*Problem to solve*. Output only the lines that run from the line holding "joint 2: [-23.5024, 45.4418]" to the end of the data below, including both ends, without any pictures.

*** Opening Exercise data ***

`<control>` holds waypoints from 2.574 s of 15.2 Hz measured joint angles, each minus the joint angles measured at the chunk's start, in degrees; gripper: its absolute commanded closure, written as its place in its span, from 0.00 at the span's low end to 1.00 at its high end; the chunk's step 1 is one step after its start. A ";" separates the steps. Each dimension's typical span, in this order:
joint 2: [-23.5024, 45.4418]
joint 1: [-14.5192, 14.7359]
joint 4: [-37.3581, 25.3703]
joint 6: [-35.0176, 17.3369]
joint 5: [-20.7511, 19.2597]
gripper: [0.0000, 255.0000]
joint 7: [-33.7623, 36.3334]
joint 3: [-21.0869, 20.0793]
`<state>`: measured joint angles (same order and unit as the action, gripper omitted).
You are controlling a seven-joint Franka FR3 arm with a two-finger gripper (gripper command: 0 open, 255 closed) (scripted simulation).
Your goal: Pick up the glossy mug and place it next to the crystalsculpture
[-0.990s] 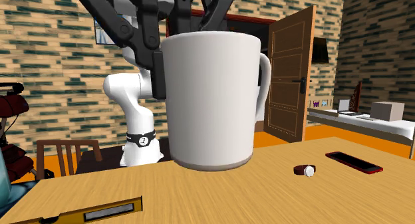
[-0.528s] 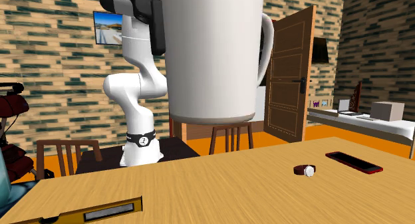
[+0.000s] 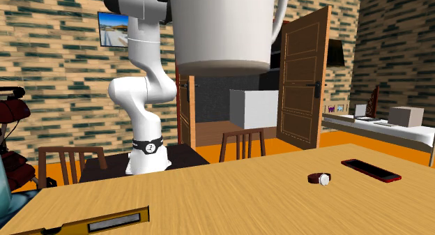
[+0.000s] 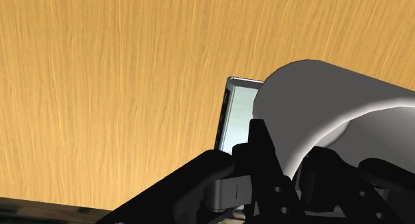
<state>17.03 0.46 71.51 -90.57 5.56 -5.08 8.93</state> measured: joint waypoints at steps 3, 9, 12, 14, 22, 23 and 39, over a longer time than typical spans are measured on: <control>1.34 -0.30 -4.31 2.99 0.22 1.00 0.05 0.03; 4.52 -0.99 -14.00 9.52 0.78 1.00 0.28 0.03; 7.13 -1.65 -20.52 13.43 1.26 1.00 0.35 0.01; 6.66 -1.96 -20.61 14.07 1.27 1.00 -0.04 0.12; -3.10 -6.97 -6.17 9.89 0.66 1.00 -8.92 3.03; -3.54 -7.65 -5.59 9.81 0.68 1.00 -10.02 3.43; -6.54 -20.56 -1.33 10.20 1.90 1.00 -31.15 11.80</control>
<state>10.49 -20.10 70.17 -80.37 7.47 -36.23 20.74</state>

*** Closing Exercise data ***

*Response*.
joint 2: [-23.5024, 45.4418]
joint 1: [-14.5192, 14.7359]
joint 4: [-37.3581, 25.3703]
joint 6: [-35.0176, 17.3369]
joint 5: [-20.7511, 19.2597]
gripper: [0.0000, 255.0000]
joint 7: [-33.7623, 36.3334]
joint 3: [-21.0869, 20.0793]
`<state>`: measured joint angles (same order and unit as the action, gripper omitted).
You are controlling a seven-joint Franka FR3 arm with a two-finger gripper (gripper command: 0 open, 255 closed) (scripted simulation).
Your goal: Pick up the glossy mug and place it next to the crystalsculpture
[-0.990s] 
[-0.528s] 
[+0.000s] 
[+0.000s] 
<state>17.03 0.46 71.51 -90.57 5.56 -5.08 8.93</state> measured: joint waypoints at steps 3, 9, 12, 14, 22, 23 and 39, over a longer time than typical spans are measured on: <control>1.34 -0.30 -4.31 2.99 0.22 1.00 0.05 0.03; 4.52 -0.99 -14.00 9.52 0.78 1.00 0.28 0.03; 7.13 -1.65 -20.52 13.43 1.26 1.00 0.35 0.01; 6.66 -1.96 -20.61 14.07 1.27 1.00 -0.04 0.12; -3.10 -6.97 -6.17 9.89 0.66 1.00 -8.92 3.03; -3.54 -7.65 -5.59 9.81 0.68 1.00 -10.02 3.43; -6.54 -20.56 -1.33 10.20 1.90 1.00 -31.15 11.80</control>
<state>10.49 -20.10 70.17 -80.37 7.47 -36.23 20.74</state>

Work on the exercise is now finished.